International Monetary Fund (IMF) Managing Director Kristalina Georgieva said Sunday that world growth still lacks pre-pandemic levels, expressing concern as she expected more shocks amid high spending and rising debt levels in many countries.

Georgieva spoke at the AlUla Conference for Emerging Market Economies, organized by the Saudi Ministry of Finance and the IMF in AlUla.

The two-day conference brings together a select group of ministers and central bank governors, leaders of international organizations, leading investors and academics to deliberate on policies to global stability, prosperity, and multilateral collaboration.
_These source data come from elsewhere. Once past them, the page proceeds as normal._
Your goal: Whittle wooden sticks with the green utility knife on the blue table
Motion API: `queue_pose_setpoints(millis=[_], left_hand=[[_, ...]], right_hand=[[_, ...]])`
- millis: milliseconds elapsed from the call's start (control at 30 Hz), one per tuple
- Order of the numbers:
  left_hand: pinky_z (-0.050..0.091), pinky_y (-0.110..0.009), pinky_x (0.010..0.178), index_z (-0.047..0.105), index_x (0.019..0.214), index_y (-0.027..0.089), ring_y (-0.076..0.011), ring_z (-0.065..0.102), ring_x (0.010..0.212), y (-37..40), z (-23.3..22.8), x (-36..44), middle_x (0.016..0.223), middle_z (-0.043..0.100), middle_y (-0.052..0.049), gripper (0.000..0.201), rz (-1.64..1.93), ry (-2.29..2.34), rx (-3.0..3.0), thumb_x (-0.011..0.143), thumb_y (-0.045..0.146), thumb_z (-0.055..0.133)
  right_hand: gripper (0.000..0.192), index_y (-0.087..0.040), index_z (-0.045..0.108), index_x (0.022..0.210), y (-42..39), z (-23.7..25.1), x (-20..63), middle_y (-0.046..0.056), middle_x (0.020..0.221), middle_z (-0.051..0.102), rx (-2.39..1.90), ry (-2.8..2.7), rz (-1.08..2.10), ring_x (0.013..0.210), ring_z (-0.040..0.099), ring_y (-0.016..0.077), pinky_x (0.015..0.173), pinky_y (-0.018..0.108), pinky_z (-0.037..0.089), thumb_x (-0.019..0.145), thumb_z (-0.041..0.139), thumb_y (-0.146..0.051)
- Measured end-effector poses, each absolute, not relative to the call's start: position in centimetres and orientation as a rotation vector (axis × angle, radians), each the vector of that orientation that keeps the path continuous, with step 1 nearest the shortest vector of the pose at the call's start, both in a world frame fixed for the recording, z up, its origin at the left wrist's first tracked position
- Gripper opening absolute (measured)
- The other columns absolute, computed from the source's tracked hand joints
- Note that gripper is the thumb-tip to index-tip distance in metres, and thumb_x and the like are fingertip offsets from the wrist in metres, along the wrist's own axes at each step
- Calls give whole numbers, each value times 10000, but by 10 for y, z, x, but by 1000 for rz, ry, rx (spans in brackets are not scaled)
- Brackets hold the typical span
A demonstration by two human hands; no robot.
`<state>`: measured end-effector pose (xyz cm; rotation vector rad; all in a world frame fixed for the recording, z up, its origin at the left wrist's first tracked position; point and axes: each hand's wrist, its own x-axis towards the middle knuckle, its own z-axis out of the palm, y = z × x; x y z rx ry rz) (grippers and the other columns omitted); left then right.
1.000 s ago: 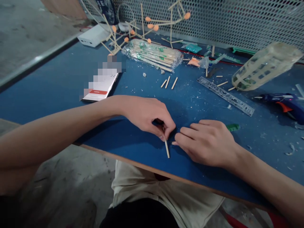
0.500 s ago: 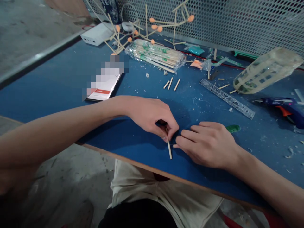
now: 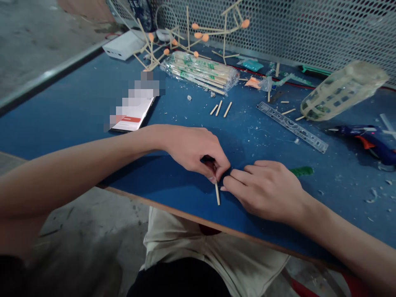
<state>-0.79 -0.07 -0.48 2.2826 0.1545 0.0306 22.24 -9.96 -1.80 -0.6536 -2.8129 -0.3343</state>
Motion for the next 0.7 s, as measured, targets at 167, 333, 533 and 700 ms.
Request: queue_pose_setpoints(millis=[167,333,533,700], left_hand=[[350,-255,615,761,893,334,-112,658,742,-1,-4,-8,861,772,80,71,-34,140,2336,859,300,708],[356,-246,634,761,901,328,-121,665,761,-1,-3,-7,876,778,70,71,-75,172,2335,855,307,712],[374,-234,661,748,935,312,-115,676,817,0,-2,-6,929,780,70,81,-106,132,2346,884,304,687],[373,-231,660,734,932,297,-102,675,813,0,-3,-7,918,775,80,69,-106,116,2368,894,300,677]], right_hand=[[172,-243,635,831,-98,-19,221,-47,620,587,-651,-2817,-340,551,475,145,604,307,302,962,538,-190],[152,-251,621,830,-98,-19,220,-49,621,581,-652,-2804,-360,557,480,153,607,311,311,953,554,-190],[146,-252,619,827,-98,-21,221,-49,617,582,-663,-2824,-360,559,492,156,618,314,309,938,550,-187],[135,-251,616,840,-101,-22,220,-49,619,571,-690,-2809,-392,560,492,162,619,325,311,931,547,-180]])
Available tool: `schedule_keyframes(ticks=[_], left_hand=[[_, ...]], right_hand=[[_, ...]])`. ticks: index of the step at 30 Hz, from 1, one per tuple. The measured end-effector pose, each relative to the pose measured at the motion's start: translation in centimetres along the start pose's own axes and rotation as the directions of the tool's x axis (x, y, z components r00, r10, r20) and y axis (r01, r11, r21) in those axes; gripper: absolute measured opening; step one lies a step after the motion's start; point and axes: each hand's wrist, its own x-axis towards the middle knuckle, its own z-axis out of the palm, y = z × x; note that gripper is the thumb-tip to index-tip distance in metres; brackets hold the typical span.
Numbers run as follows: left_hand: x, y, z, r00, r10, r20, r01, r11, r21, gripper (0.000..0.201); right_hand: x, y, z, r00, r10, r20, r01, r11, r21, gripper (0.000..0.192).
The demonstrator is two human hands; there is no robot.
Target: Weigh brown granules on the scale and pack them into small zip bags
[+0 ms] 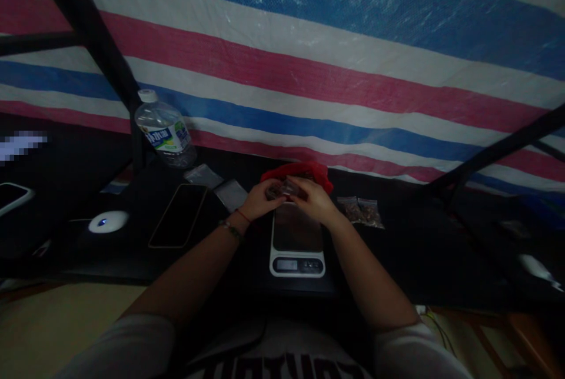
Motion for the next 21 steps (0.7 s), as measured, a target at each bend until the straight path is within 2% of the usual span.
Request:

Georgieva said that the conference was launched last year in recognition of the growing role of emerging market economies in a world of sweeping transformations.

“I came out of this gathering .... With a sense of hope for the pragmatic attitude and determination to pursue good policies and build strong institutions,” she said.

Georgieva stressed that “good policies pay off,” and said that growth rates across emerging economies reached four percent this year, exceeding by a large margin those of advanced economies that are around 1.5 percent.